* Exercise goal
Find every line below with the word "sight" in it, and copy each one.

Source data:
________________
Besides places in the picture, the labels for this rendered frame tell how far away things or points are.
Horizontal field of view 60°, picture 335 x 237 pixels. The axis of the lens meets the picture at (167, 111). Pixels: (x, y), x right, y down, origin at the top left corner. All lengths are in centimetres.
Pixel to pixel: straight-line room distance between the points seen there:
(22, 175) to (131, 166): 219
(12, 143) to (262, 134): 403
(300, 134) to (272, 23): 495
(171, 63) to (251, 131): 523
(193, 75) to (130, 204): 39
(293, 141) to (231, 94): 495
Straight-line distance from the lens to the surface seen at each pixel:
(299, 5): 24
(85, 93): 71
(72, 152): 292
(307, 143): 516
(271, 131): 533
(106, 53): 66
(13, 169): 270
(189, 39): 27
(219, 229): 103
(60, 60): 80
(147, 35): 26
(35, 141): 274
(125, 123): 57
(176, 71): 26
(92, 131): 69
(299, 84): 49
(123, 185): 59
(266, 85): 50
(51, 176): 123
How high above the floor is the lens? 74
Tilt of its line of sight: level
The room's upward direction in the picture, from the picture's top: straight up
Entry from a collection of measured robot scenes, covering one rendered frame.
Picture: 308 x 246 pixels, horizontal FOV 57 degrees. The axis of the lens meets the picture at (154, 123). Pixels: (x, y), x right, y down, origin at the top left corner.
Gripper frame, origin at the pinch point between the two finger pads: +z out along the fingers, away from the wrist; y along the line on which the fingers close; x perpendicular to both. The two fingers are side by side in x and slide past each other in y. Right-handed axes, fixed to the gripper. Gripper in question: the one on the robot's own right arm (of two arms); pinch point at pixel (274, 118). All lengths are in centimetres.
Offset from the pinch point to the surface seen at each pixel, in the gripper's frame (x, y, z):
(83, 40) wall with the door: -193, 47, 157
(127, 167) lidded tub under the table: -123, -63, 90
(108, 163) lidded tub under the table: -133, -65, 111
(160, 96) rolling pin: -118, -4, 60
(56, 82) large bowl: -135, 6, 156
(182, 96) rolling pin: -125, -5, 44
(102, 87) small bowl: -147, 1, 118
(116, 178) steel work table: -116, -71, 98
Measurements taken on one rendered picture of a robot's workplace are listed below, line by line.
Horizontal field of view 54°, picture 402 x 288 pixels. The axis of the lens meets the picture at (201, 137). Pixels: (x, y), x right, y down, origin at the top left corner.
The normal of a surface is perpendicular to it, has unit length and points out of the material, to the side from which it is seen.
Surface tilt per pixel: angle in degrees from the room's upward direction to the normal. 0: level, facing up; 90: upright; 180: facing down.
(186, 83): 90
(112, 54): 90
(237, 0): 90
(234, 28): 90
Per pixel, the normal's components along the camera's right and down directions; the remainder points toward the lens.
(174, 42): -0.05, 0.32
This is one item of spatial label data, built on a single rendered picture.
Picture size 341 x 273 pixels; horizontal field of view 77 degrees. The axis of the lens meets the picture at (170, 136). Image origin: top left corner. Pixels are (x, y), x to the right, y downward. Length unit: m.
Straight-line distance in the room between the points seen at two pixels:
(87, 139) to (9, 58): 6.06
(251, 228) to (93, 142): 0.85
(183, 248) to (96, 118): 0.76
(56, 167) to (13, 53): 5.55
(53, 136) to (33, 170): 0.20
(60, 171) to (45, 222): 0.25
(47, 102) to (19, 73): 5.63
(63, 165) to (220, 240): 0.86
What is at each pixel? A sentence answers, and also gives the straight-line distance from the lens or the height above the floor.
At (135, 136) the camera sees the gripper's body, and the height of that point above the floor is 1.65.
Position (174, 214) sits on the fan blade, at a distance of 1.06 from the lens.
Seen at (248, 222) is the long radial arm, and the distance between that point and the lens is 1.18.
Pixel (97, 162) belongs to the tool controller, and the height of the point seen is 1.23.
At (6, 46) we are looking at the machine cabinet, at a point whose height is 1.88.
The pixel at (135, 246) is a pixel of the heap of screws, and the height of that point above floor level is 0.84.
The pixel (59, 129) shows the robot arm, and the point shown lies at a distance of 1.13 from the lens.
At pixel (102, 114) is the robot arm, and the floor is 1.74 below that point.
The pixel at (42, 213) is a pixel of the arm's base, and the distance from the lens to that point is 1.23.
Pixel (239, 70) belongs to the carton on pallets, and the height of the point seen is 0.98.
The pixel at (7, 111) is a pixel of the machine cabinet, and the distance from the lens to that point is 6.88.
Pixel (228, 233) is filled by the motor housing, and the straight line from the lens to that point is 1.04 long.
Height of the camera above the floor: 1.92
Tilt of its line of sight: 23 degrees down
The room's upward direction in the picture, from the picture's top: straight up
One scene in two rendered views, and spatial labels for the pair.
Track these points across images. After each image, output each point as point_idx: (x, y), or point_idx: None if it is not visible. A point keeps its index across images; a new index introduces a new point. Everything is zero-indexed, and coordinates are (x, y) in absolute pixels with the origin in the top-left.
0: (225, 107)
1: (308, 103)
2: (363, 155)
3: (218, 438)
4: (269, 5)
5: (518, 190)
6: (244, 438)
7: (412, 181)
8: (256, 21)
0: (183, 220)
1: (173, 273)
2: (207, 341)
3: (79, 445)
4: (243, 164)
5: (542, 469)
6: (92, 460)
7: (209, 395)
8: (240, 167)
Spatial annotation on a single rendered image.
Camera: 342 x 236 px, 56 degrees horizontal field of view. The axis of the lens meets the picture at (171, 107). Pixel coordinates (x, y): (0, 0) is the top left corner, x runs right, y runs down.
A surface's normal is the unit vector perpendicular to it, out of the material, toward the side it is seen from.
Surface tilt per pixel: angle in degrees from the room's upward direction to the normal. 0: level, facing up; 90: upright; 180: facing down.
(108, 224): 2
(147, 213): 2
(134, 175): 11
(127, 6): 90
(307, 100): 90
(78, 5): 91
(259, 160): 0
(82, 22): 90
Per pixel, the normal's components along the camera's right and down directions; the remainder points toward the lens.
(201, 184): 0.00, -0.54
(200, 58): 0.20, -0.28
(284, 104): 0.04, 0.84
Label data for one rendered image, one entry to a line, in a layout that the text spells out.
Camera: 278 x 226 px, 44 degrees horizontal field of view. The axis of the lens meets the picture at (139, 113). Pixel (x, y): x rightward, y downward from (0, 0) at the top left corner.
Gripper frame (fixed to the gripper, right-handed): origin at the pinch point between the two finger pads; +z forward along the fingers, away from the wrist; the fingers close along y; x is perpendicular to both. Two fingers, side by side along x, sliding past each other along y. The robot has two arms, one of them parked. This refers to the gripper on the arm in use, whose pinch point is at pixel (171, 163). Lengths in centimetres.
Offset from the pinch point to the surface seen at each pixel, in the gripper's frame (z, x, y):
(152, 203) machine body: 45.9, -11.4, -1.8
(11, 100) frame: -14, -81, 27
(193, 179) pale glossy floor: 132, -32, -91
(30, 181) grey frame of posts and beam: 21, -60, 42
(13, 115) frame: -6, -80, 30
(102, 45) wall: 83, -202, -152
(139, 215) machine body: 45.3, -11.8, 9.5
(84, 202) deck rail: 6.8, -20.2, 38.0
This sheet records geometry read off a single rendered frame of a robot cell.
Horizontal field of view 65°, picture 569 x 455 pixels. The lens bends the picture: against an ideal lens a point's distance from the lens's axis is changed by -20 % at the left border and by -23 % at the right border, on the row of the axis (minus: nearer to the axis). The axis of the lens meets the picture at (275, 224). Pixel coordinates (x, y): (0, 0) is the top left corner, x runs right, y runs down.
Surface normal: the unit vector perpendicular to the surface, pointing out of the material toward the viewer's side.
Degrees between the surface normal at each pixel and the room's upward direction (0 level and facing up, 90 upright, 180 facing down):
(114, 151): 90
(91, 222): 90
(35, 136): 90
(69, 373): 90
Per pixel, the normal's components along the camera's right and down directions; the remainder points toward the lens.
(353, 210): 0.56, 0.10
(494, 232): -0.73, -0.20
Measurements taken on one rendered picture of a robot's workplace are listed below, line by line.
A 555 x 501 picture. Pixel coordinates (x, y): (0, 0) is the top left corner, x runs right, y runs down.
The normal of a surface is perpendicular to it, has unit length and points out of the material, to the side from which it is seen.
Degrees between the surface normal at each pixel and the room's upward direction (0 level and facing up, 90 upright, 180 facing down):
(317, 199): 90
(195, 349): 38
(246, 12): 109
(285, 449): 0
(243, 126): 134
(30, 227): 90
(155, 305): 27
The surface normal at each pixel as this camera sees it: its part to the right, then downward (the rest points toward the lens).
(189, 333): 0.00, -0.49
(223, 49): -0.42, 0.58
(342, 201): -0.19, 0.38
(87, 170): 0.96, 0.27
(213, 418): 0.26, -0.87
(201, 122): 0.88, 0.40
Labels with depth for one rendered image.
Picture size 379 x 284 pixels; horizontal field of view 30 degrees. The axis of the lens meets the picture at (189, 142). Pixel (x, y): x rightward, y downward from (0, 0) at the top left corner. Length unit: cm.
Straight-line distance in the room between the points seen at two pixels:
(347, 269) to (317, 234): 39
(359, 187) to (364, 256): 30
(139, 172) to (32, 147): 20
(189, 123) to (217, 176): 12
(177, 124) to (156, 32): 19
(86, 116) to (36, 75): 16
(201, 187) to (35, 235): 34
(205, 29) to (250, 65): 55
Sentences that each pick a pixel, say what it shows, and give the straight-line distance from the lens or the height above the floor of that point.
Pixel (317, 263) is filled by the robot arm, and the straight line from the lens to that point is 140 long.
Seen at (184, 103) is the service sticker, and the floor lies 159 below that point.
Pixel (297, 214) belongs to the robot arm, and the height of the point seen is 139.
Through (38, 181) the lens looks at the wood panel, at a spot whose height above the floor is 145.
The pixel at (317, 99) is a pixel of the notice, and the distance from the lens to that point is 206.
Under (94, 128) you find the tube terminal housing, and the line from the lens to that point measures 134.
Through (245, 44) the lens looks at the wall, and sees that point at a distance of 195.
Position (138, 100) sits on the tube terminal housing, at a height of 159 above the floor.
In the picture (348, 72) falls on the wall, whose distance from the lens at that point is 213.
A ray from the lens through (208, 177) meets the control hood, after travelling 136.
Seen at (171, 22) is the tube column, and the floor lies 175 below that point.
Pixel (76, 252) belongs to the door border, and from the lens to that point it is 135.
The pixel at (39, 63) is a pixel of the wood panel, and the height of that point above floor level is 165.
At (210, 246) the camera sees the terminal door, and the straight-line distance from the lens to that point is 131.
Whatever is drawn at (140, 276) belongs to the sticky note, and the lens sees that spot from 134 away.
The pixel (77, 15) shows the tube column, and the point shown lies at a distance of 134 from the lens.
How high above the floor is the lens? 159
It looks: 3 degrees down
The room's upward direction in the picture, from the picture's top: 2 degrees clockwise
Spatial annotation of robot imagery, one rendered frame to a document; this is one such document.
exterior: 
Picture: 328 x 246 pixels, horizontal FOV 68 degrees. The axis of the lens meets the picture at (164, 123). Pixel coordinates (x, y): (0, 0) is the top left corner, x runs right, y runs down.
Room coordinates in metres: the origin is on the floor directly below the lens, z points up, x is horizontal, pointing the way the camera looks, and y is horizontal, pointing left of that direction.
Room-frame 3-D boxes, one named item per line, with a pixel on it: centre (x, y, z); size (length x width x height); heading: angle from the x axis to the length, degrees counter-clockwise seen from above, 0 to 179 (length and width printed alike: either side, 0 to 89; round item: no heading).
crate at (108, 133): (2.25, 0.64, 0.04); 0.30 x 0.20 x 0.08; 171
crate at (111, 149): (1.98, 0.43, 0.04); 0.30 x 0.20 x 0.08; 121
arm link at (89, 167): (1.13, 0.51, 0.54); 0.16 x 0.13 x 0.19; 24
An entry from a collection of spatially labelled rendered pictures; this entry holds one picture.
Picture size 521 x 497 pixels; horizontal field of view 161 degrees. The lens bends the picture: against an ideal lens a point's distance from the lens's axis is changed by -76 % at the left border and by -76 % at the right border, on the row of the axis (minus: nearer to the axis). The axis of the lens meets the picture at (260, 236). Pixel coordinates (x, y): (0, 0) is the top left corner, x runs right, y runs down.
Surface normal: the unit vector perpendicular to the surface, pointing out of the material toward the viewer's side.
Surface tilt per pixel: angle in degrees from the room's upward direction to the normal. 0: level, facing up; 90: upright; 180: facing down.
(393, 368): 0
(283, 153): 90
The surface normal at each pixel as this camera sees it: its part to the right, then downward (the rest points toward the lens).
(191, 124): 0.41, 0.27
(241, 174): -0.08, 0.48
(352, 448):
________________
* Response to this task
Tilt of its line of sight: level
Tilt of its line of sight: 23 degrees down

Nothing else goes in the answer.